━━ Data provided
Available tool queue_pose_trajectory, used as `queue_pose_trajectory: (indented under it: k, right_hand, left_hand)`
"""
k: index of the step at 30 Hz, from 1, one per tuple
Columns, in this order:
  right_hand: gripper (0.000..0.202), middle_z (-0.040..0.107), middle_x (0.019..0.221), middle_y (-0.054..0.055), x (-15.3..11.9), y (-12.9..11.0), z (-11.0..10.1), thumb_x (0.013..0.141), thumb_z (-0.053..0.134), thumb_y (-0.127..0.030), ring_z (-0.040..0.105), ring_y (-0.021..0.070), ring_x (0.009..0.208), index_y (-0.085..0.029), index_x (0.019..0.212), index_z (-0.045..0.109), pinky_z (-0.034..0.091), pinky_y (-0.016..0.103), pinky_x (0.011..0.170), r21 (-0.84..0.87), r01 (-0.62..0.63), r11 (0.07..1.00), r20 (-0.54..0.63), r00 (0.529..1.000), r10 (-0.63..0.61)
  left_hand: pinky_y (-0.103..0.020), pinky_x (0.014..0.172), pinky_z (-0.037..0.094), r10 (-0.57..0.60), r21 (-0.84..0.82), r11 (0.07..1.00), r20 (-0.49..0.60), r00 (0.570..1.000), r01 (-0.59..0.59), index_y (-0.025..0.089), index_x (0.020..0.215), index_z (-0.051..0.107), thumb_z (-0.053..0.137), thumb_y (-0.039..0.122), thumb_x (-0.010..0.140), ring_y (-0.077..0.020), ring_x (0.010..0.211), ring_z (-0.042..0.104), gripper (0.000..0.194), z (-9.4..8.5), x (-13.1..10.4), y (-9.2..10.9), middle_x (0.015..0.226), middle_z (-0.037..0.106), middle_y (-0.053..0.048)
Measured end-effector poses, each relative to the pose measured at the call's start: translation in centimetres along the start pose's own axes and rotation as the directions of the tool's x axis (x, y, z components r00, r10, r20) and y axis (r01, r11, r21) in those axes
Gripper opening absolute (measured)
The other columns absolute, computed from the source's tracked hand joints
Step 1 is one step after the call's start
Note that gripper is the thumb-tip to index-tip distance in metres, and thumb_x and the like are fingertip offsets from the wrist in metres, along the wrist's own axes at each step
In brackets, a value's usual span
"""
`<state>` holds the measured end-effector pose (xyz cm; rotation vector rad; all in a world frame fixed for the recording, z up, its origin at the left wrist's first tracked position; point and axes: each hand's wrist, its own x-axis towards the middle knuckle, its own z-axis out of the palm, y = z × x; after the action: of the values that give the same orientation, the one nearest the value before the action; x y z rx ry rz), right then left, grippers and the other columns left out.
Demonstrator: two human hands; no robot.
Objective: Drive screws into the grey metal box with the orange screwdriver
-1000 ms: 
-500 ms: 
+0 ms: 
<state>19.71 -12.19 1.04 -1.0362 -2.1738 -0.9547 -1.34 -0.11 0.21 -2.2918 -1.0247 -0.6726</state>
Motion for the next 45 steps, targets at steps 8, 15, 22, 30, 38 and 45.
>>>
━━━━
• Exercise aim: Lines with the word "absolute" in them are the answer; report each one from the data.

• Answer box:
Gripper opening absolute (measured)
The other columns absolute, computed from the source's tracked hand joints

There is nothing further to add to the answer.